Prompt — Whatever runs from the line with "Mark the hand-held left gripper left" to the end of the records below must be copied exactly, with nothing else included.

Records from a data collection —
----

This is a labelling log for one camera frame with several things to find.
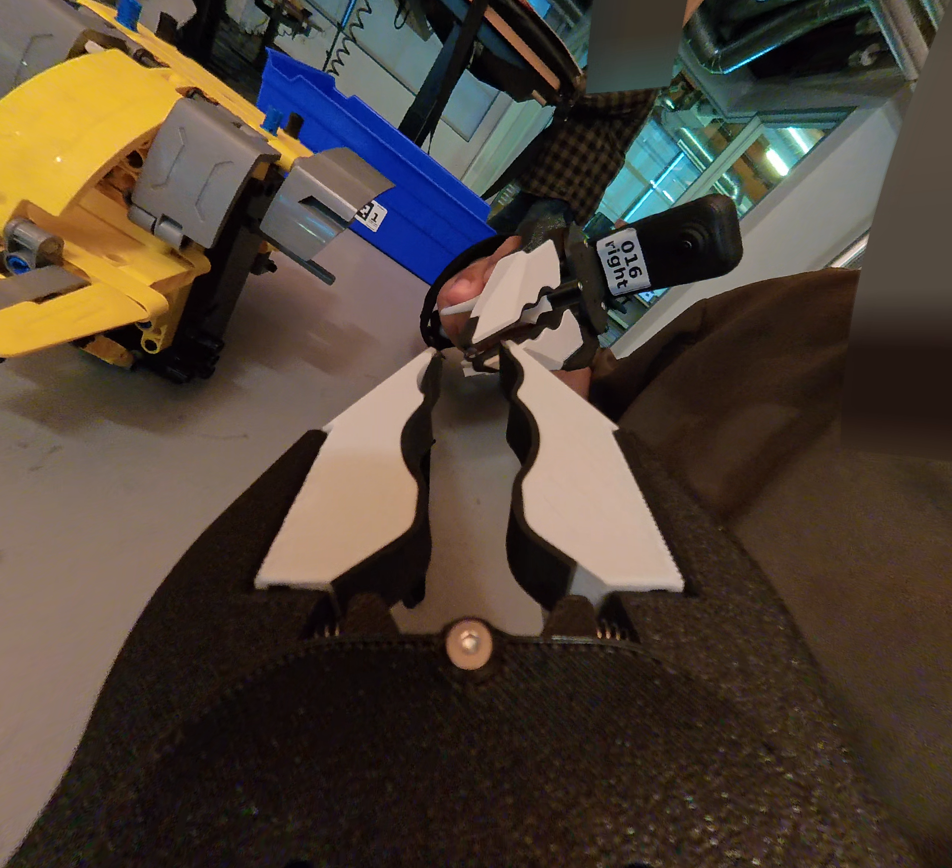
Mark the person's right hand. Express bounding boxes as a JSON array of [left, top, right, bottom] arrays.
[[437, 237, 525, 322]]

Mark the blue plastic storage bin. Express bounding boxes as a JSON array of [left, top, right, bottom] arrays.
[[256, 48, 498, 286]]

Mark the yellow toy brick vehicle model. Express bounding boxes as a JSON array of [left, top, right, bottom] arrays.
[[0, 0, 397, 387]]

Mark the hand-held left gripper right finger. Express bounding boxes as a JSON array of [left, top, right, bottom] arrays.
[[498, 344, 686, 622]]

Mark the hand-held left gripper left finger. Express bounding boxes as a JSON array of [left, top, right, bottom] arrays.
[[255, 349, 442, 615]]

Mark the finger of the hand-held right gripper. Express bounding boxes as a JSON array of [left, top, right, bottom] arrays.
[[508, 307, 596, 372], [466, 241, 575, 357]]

----

Answer to this task —
Mark the hand-held left gripper left finger. Express bounding boxes as a JSON array of [left, top, right, bottom] arrays.
[[255, 349, 442, 615]]

Mark the finger of the hand-held right gripper. Express bounding boxes as a JSON array of [left, top, right, bottom] arrays.
[[508, 307, 596, 372], [466, 241, 575, 357]]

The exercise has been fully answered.